To make sure that your current employer does not find out about your job hunt, here are some tips:


  • Never use your office computer to visit job sites. Employers are on the lookout for such behavior and they might sniff at your activities before you even land an interview. Do all your job hunting in your own time, and on your personal computer or cell phone.
  • Use your personal email address on any resumes, never your company address.
  • Don’t post your resume on job boards. Your company’s HR department will more than likely find your resume as they often do searches to see which employees are looking.
  • Schedule interviews during lunch or after hours and over weekends as much as possible, to avoid taking excessive time off. If you explain to your prospective employers that you don’t like to take time off, they often will be more than happy to schedule interviews to accommodate.
  • Be aware if you are interviewing with a direct competitor, or with a company that is associated with your current employer in any way, and make sure they know you expect confidentiality. Many companies have partner concerns and sister organizations that may not be mentioned on a company’s website. Do thorough homework to ensure that your potential new employer is not in some way connected to your existing employer. Also, if you have a non-compete, be aware of any companies that may trigger that before your interview with them.

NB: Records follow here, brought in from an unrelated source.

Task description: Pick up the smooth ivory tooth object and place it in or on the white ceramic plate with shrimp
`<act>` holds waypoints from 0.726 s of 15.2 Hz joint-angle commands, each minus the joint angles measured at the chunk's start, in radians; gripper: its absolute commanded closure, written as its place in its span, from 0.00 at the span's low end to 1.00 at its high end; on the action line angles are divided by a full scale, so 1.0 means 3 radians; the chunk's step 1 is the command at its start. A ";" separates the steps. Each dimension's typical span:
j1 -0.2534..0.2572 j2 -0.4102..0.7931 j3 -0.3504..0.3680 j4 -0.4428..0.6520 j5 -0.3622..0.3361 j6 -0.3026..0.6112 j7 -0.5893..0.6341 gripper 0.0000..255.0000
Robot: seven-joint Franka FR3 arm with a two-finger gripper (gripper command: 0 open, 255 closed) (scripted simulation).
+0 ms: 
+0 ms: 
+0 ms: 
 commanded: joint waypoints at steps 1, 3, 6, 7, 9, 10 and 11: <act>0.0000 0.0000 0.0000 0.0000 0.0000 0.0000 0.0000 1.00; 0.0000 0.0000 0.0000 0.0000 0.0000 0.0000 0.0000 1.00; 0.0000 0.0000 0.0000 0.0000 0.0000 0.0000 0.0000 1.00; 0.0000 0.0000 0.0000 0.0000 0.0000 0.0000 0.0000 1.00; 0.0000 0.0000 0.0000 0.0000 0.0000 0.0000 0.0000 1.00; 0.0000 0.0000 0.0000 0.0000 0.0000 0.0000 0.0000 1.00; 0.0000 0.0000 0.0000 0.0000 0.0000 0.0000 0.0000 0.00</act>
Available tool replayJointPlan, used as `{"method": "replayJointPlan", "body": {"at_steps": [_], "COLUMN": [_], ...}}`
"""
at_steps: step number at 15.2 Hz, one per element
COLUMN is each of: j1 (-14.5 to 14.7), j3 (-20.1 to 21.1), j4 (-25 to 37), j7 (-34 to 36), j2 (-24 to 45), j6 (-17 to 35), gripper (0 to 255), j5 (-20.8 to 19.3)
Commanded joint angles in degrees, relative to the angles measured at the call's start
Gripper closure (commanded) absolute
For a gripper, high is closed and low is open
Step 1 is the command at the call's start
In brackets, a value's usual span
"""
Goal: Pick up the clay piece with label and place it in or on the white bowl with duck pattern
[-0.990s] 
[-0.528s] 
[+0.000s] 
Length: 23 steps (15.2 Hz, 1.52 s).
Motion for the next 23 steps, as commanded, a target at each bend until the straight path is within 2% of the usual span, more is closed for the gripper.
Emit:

  • While interviewing, do not provide the names of your current managers or coworkers to your hiring manager. It’s a small world and you never know who knows whom and may decide to pick up the phone and blow your confidential search.
  • Do not discuss your plans to leave your job with any co-workers or mention your unhappiness on social media.
  • Be open when working with an experienced professional Recruiter. They are aware of confidentiality concerns and will be careful never to expose anyone to their current employer.


Has anyone ever outed you on a job search? How did you handle it?